* Exercise directions *
Only a number is required: how many lines of the material contain the word "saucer"?

== Segment start ==

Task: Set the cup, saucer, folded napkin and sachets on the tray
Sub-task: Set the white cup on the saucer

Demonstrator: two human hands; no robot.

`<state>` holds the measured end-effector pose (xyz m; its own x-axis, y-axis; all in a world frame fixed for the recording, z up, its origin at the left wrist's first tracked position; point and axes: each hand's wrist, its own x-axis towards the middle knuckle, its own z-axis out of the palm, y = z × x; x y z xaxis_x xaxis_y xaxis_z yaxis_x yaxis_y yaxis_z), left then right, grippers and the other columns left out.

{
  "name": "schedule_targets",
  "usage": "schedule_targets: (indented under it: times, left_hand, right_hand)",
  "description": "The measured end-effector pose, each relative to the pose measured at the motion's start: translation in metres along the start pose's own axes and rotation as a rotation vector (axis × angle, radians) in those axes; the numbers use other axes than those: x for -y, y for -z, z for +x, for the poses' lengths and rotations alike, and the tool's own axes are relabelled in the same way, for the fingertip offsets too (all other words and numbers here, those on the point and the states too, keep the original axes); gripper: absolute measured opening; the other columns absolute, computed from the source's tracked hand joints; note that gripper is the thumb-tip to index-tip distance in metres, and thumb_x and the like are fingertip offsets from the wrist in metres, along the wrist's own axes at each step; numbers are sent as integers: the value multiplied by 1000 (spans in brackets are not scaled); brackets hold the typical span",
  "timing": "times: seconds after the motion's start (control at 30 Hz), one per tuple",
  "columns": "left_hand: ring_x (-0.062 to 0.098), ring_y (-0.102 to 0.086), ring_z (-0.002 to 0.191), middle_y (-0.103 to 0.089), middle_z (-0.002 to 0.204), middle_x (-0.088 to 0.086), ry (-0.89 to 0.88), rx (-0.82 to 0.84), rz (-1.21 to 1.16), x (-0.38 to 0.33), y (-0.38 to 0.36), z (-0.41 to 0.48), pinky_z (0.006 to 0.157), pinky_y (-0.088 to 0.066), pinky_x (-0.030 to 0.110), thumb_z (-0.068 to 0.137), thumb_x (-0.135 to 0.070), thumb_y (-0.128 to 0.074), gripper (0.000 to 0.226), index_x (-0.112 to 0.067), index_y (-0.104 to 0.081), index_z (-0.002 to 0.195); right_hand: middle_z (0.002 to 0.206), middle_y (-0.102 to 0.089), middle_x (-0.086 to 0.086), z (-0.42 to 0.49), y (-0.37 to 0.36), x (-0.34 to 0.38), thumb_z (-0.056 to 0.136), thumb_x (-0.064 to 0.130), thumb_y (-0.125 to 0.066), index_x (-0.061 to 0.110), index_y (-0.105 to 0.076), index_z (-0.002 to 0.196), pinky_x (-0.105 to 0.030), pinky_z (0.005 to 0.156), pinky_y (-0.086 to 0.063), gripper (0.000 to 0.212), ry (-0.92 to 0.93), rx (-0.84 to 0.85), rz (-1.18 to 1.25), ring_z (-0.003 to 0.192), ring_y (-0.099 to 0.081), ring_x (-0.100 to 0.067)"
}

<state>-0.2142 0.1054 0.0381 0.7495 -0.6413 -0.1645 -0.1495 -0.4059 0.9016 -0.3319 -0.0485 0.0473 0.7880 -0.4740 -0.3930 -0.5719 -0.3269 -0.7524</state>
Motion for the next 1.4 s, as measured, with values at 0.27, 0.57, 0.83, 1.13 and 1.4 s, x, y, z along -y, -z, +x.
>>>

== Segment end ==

* Task output *
2